WHAT TO WORK ON:
Retype every record that appears below, unchanged.

DATA UNDER STUDY:

▼

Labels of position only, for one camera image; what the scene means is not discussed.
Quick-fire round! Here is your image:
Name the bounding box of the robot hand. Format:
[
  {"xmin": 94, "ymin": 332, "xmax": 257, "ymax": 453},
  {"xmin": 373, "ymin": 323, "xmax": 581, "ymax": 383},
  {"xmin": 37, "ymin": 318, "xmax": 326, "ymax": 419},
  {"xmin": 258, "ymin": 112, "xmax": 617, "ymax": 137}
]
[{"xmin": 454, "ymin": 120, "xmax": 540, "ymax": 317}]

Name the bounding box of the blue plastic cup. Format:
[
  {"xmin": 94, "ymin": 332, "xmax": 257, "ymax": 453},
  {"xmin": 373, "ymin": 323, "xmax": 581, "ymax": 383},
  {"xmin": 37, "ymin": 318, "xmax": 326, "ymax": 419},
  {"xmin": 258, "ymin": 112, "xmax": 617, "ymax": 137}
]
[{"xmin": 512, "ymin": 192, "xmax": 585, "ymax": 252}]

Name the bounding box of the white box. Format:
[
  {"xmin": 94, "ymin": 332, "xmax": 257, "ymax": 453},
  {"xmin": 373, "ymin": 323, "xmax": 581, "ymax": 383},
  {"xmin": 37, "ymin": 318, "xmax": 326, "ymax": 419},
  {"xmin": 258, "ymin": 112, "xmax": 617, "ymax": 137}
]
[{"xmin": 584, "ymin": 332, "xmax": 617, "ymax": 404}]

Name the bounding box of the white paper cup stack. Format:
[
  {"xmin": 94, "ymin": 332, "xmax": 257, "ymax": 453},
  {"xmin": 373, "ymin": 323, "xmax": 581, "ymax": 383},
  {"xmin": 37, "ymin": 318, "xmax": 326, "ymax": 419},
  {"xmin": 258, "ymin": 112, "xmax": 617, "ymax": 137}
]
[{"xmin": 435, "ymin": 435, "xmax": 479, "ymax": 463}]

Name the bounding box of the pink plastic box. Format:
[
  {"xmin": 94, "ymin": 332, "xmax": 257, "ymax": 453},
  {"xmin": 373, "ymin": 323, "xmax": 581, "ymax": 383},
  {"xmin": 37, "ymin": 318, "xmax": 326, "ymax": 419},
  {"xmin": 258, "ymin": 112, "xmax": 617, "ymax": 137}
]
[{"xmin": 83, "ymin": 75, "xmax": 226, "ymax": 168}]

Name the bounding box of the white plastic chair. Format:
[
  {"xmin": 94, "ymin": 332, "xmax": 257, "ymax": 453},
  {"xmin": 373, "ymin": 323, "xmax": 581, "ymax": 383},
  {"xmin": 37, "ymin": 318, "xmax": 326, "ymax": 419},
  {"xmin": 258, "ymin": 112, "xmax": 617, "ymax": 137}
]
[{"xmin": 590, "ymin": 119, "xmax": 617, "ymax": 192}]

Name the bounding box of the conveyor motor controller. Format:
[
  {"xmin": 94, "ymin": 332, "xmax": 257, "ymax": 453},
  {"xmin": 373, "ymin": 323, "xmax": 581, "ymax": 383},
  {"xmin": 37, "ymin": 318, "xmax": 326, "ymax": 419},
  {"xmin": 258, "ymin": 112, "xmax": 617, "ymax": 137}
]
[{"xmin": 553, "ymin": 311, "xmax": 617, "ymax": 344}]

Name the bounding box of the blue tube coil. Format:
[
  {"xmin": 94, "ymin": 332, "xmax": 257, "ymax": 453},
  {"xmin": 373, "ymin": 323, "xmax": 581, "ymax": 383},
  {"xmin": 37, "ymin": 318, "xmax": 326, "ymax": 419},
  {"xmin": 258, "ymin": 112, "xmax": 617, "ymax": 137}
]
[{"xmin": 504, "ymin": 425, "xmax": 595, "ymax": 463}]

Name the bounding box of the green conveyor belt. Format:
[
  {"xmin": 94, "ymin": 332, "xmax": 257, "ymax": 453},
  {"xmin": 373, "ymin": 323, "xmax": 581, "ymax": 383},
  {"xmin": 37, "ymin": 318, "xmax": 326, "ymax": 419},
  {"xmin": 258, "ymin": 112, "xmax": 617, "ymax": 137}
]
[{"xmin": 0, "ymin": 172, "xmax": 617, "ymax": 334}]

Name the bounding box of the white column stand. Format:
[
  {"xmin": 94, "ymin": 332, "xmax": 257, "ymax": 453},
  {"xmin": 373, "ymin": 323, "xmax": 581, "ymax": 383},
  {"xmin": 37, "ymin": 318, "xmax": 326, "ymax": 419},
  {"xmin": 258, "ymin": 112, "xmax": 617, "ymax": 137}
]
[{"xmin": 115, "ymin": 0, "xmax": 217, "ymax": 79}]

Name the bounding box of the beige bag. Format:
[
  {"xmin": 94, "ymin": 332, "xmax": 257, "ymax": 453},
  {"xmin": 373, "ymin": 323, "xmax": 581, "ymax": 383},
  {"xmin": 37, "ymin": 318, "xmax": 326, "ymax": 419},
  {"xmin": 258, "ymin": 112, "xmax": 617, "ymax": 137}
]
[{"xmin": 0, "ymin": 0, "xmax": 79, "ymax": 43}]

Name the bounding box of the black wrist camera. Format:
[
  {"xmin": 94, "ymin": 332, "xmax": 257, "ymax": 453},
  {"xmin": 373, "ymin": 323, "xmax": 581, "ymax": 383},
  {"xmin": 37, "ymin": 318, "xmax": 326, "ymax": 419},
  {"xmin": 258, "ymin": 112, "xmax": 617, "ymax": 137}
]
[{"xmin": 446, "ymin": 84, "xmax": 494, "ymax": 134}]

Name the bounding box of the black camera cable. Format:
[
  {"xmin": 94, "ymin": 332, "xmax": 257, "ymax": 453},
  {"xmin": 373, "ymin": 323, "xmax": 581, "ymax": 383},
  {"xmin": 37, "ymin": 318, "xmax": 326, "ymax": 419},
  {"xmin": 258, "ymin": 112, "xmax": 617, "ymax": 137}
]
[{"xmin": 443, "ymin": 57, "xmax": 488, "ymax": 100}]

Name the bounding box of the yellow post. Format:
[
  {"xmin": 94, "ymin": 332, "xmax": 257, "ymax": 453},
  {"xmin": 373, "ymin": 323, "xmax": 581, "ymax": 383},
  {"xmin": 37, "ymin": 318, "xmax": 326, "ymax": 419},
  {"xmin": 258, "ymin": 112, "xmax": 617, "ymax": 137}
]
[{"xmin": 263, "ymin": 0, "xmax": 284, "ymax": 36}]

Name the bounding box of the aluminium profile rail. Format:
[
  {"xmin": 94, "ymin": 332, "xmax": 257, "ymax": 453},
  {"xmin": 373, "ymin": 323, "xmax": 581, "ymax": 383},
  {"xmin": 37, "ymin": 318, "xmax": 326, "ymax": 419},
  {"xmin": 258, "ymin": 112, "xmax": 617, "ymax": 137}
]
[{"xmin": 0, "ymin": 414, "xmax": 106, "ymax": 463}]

▲

RESPONSE TO THE EXERCISE:
Labels of position only, for one camera image; what the scene means is not discussed.
Quick-fire round! Here is your image:
Name the bounding box of the robot hand. Format:
[
  {"xmin": 94, "ymin": 332, "xmax": 257, "ymax": 453},
  {"xmin": 373, "ymin": 323, "xmax": 581, "ymax": 383},
  {"xmin": 37, "ymin": 318, "xmax": 326, "ymax": 419},
  {"xmin": 258, "ymin": 112, "xmax": 617, "ymax": 137}
]
[{"xmin": 454, "ymin": 120, "xmax": 540, "ymax": 317}]

Name the bounding box of the blue plastic cup. Format:
[
  {"xmin": 94, "ymin": 332, "xmax": 257, "ymax": 453},
  {"xmin": 373, "ymin": 323, "xmax": 581, "ymax": 383},
  {"xmin": 37, "ymin": 318, "xmax": 326, "ymax": 419},
  {"xmin": 258, "ymin": 112, "xmax": 617, "ymax": 137}
]
[{"xmin": 512, "ymin": 192, "xmax": 585, "ymax": 252}]

Name the bounding box of the white box. Format:
[
  {"xmin": 94, "ymin": 332, "xmax": 257, "ymax": 453},
  {"xmin": 373, "ymin": 323, "xmax": 581, "ymax": 383},
  {"xmin": 37, "ymin": 318, "xmax": 326, "ymax": 419},
  {"xmin": 258, "ymin": 112, "xmax": 617, "ymax": 137}
]
[{"xmin": 584, "ymin": 332, "xmax": 617, "ymax": 404}]

Name the bounding box of the white paper cup stack. Format:
[
  {"xmin": 94, "ymin": 332, "xmax": 257, "ymax": 453},
  {"xmin": 373, "ymin": 323, "xmax": 581, "ymax": 383},
  {"xmin": 37, "ymin": 318, "xmax": 326, "ymax": 419},
  {"xmin": 258, "ymin": 112, "xmax": 617, "ymax": 137}
]
[{"xmin": 435, "ymin": 435, "xmax": 479, "ymax": 463}]

Name the bounding box of the pink plastic box. Format:
[
  {"xmin": 94, "ymin": 332, "xmax": 257, "ymax": 453},
  {"xmin": 373, "ymin": 323, "xmax": 581, "ymax": 383},
  {"xmin": 37, "ymin": 318, "xmax": 326, "ymax": 419},
  {"xmin": 258, "ymin": 112, "xmax": 617, "ymax": 137}
]
[{"xmin": 83, "ymin": 75, "xmax": 226, "ymax": 168}]

Name the bounding box of the white plastic chair. Format:
[
  {"xmin": 94, "ymin": 332, "xmax": 257, "ymax": 453},
  {"xmin": 373, "ymin": 323, "xmax": 581, "ymax": 383},
  {"xmin": 37, "ymin": 318, "xmax": 326, "ymax": 419},
  {"xmin": 258, "ymin": 112, "xmax": 617, "ymax": 137}
]
[{"xmin": 590, "ymin": 119, "xmax": 617, "ymax": 192}]

Name the bounding box of the conveyor motor controller. Format:
[
  {"xmin": 94, "ymin": 332, "xmax": 257, "ymax": 453},
  {"xmin": 373, "ymin": 323, "xmax": 581, "ymax": 383},
  {"xmin": 37, "ymin": 318, "xmax": 326, "ymax": 419},
  {"xmin": 258, "ymin": 112, "xmax": 617, "ymax": 137}
]
[{"xmin": 553, "ymin": 311, "xmax": 617, "ymax": 344}]

Name the bounding box of the blue tube coil. Format:
[
  {"xmin": 94, "ymin": 332, "xmax": 257, "ymax": 453},
  {"xmin": 373, "ymin": 323, "xmax": 581, "ymax": 383},
  {"xmin": 37, "ymin": 318, "xmax": 326, "ymax": 419},
  {"xmin": 258, "ymin": 112, "xmax": 617, "ymax": 137}
]
[{"xmin": 504, "ymin": 425, "xmax": 595, "ymax": 463}]

Name the bounding box of the green conveyor belt. Format:
[
  {"xmin": 94, "ymin": 332, "xmax": 257, "ymax": 453},
  {"xmin": 373, "ymin": 323, "xmax": 581, "ymax": 383},
  {"xmin": 37, "ymin": 318, "xmax": 326, "ymax": 419},
  {"xmin": 258, "ymin": 112, "xmax": 617, "ymax": 137}
]
[{"xmin": 0, "ymin": 172, "xmax": 617, "ymax": 334}]

Name the bounding box of the white column stand. Format:
[
  {"xmin": 94, "ymin": 332, "xmax": 257, "ymax": 453},
  {"xmin": 373, "ymin": 323, "xmax": 581, "ymax": 383},
  {"xmin": 37, "ymin": 318, "xmax": 326, "ymax": 419},
  {"xmin": 258, "ymin": 112, "xmax": 617, "ymax": 137}
]
[{"xmin": 115, "ymin": 0, "xmax": 217, "ymax": 79}]

Name the bounding box of the beige bag. Format:
[
  {"xmin": 94, "ymin": 332, "xmax": 257, "ymax": 453},
  {"xmin": 373, "ymin": 323, "xmax": 581, "ymax": 383},
  {"xmin": 37, "ymin": 318, "xmax": 326, "ymax": 419},
  {"xmin": 258, "ymin": 112, "xmax": 617, "ymax": 137}
]
[{"xmin": 0, "ymin": 0, "xmax": 79, "ymax": 43}]

Name the bounding box of the black wrist camera. Format:
[
  {"xmin": 94, "ymin": 332, "xmax": 257, "ymax": 453},
  {"xmin": 373, "ymin": 323, "xmax": 581, "ymax": 383},
  {"xmin": 37, "ymin": 318, "xmax": 326, "ymax": 419},
  {"xmin": 258, "ymin": 112, "xmax": 617, "ymax": 137}
]
[{"xmin": 446, "ymin": 84, "xmax": 494, "ymax": 134}]

Name the bounding box of the black camera cable. Format:
[
  {"xmin": 94, "ymin": 332, "xmax": 257, "ymax": 453},
  {"xmin": 373, "ymin": 323, "xmax": 581, "ymax": 383},
  {"xmin": 37, "ymin": 318, "xmax": 326, "ymax": 419},
  {"xmin": 258, "ymin": 112, "xmax": 617, "ymax": 137}
]
[{"xmin": 443, "ymin": 57, "xmax": 488, "ymax": 100}]

Name the bounding box of the yellow post. Format:
[
  {"xmin": 94, "ymin": 332, "xmax": 257, "ymax": 453},
  {"xmin": 373, "ymin": 323, "xmax": 581, "ymax": 383},
  {"xmin": 37, "ymin": 318, "xmax": 326, "ymax": 419},
  {"xmin": 258, "ymin": 112, "xmax": 617, "ymax": 137}
]
[{"xmin": 263, "ymin": 0, "xmax": 284, "ymax": 36}]

Name the bounding box of the aluminium profile rail. Format:
[
  {"xmin": 94, "ymin": 332, "xmax": 257, "ymax": 453},
  {"xmin": 373, "ymin": 323, "xmax": 581, "ymax": 383},
  {"xmin": 37, "ymin": 318, "xmax": 326, "ymax": 419},
  {"xmin": 258, "ymin": 112, "xmax": 617, "ymax": 137}
]
[{"xmin": 0, "ymin": 414, "xmax": 106, "ymax": 463}]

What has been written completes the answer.